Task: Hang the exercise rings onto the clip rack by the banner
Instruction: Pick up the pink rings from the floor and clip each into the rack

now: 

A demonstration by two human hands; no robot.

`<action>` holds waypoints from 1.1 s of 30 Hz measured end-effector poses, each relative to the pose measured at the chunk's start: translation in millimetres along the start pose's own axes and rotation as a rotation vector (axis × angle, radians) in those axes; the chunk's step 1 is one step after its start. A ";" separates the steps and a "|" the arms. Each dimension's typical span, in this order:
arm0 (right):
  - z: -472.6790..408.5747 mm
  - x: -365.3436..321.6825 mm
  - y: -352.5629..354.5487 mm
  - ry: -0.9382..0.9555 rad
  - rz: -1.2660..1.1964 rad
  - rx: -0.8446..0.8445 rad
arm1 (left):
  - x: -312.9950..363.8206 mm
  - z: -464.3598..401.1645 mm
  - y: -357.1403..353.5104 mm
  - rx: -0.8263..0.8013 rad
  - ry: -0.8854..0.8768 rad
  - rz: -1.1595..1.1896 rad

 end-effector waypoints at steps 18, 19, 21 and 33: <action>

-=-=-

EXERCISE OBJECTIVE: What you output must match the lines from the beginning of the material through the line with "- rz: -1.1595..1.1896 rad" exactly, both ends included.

ANSWER:
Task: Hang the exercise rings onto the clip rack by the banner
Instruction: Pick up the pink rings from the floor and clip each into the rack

now: 

A demonstration by two human hands; no robot.

`<action>` holds waypoints from 1.1 s of 30 Hz measured end-effector poses, each relative to the pose measured at the chunk's start: translation in millimetres along the start pose's own axes and rotation as a rotation vector (axis × angle, radians) in those axes; the chunk's step 1 is one step after its start. A ";" separates the steps and a "|" the arms. Each dimension's typical span, in this order:
arm0 (right):
  - z: -472.6790..408.5747 mm
  - x: -365.3436..321.6825 mm
  - y: -352.5629..354.5487 mm
  - ry: -0.9382..0.9555 rad
  - rz: -1.2660..1.1964 rad
  - rx: -0.8446..0.8445 rad
arm1 (left):
  - x: -312.9950..363.8206 mm
  - z: -464.3598..401.1645 mm
  - y: -357.1403..353.5104 mm
  - rx: -0.8263..0.8013 rad
  - ry: -0.8854..0.8768 rad
  - rz: -1.1595..1.1896 rad

With this, the answer is finished.